▶ _What needs to be done_: Report the tally of lines in the material below that have the string "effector", with no other output.
-=-=-=-=-
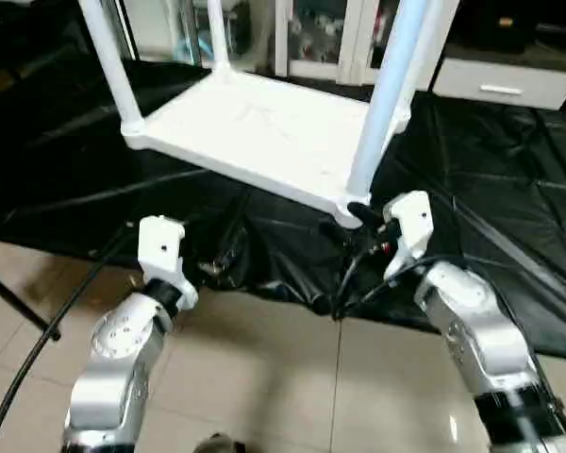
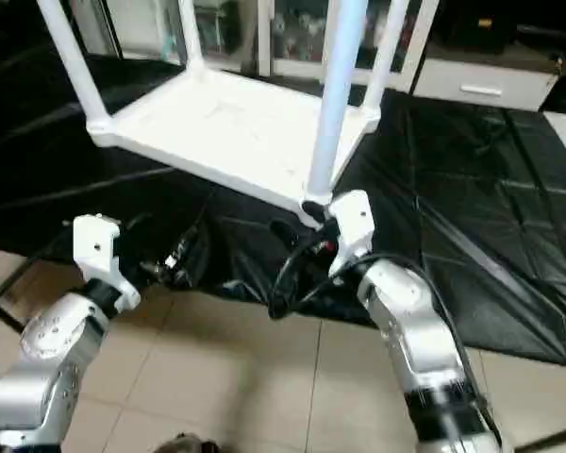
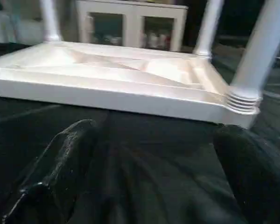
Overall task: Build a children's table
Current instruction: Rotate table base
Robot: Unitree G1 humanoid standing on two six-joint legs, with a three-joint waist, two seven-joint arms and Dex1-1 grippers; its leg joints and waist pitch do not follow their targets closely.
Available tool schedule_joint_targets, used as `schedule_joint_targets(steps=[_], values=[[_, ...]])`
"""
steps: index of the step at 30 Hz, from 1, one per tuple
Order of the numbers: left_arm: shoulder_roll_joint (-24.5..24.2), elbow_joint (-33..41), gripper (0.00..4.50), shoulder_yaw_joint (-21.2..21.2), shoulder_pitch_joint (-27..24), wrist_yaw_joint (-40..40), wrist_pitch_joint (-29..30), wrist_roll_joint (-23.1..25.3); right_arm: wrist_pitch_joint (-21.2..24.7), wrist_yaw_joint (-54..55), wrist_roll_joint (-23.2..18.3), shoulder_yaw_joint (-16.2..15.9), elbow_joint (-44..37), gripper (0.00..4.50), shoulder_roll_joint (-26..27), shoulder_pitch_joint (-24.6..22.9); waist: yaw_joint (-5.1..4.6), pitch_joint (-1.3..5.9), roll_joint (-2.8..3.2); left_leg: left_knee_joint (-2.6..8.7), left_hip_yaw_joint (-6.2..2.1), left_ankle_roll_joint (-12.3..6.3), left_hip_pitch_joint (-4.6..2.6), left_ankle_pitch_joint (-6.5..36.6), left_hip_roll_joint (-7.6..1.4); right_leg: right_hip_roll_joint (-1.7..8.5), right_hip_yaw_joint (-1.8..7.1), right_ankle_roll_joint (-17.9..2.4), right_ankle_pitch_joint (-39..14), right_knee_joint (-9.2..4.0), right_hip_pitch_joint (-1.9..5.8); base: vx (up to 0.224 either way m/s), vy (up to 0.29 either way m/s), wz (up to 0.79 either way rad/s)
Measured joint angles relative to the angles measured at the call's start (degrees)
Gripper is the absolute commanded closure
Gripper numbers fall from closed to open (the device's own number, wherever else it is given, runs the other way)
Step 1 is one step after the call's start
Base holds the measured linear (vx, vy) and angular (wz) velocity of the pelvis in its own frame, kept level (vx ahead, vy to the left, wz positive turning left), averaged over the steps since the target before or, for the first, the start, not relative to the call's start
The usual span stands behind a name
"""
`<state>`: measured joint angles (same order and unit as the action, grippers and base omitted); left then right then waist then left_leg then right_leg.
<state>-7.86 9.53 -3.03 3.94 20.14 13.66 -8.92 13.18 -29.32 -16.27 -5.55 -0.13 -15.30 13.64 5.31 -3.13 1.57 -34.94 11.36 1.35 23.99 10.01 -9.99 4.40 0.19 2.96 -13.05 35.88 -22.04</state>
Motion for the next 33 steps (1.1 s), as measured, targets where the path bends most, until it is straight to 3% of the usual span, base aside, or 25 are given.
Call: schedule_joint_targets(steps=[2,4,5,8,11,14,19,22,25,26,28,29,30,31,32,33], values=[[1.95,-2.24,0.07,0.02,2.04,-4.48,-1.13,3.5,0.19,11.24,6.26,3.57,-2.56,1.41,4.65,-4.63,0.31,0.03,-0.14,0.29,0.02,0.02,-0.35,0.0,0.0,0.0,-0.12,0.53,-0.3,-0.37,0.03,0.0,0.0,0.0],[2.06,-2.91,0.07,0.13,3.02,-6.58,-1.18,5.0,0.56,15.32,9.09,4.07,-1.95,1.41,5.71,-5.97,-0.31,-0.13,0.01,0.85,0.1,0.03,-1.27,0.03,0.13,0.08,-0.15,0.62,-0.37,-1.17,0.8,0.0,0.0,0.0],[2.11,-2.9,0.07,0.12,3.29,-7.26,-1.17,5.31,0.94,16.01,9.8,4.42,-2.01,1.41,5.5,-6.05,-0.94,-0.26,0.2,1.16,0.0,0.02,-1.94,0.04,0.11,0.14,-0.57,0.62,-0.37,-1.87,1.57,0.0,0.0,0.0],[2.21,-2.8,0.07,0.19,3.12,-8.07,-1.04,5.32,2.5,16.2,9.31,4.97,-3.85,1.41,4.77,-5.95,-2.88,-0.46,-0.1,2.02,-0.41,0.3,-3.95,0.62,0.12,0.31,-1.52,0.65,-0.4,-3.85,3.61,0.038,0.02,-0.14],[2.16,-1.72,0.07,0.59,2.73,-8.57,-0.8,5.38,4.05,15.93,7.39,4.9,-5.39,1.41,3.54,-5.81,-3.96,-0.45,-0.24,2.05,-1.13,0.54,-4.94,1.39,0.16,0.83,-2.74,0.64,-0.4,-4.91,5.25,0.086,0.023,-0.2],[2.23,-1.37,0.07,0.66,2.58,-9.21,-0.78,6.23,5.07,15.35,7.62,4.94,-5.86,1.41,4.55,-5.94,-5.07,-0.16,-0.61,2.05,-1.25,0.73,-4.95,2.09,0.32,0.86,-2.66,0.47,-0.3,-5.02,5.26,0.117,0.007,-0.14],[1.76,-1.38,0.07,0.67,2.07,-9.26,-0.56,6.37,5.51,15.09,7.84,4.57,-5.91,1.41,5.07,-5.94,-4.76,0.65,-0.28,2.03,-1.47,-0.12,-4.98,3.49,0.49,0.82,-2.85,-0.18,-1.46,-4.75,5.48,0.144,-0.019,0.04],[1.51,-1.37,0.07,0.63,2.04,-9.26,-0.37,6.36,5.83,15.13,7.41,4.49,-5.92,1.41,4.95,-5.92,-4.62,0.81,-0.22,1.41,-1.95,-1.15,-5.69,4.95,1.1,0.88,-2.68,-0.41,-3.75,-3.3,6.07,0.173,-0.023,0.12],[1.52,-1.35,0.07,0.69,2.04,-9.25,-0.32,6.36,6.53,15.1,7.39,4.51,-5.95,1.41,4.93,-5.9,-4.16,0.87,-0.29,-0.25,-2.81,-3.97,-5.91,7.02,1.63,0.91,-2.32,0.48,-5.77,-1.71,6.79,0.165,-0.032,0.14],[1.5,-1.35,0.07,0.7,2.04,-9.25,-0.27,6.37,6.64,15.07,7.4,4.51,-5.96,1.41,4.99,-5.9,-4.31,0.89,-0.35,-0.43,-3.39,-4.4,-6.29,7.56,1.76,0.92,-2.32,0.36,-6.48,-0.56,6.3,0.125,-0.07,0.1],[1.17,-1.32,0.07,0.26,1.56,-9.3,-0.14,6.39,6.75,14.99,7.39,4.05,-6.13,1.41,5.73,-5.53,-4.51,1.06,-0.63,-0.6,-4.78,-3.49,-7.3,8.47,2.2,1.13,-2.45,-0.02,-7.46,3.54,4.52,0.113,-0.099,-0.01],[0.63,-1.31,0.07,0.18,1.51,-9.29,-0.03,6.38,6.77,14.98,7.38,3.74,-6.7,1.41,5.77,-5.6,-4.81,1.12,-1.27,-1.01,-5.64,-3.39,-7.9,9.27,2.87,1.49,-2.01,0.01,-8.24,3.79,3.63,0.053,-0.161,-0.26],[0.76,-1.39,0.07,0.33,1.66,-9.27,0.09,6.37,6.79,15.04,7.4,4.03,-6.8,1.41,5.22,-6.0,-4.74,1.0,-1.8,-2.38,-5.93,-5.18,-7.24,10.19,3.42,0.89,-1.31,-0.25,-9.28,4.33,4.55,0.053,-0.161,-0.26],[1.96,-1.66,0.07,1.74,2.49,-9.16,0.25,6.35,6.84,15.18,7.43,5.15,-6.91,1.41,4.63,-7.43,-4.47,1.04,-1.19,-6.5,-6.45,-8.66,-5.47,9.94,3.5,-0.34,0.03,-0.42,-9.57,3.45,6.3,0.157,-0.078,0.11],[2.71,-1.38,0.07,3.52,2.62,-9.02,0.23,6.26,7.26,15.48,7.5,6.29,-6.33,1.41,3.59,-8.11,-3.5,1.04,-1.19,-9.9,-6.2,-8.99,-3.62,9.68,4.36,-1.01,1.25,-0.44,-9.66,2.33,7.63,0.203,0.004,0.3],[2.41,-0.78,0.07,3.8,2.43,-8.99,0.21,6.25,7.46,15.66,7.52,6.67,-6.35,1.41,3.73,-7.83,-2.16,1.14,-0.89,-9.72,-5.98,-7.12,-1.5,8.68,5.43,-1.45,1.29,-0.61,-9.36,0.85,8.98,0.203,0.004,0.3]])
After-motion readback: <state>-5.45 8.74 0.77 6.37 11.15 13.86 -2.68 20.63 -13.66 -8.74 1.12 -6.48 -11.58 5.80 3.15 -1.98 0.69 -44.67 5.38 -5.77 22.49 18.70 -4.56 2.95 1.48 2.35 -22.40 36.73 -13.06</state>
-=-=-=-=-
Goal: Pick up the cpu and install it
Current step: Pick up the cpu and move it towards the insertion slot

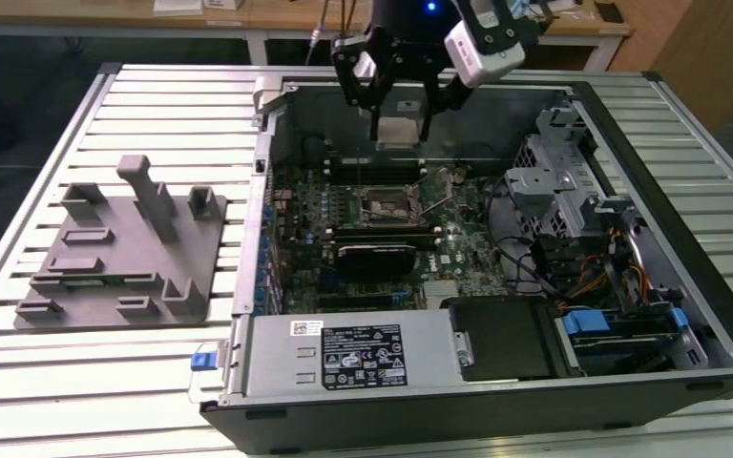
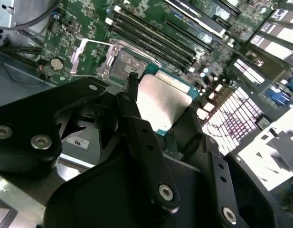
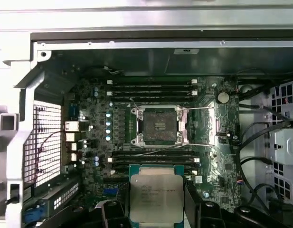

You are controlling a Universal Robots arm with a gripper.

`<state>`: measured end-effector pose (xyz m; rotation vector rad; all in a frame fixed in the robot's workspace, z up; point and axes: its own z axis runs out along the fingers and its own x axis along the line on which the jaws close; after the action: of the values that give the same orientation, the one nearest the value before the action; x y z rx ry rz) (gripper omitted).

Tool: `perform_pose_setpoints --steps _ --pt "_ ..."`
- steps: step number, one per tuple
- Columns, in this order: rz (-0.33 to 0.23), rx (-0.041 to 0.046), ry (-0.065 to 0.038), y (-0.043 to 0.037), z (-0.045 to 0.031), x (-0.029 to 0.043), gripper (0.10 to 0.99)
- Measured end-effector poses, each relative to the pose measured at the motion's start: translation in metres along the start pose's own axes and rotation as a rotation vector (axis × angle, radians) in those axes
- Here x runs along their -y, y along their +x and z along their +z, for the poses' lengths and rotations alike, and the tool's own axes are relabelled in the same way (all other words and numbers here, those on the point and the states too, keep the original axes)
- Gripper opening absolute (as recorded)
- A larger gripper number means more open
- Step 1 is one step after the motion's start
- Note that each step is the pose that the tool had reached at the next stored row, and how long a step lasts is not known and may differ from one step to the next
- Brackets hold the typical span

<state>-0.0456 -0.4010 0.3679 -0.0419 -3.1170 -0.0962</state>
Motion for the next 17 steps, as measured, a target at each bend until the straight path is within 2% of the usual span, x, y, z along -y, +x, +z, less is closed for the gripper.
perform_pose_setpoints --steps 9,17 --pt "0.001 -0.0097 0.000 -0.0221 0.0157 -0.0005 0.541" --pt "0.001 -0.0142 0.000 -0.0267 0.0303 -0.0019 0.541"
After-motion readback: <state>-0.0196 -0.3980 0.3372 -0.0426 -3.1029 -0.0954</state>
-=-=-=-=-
▶ _Your response_: 2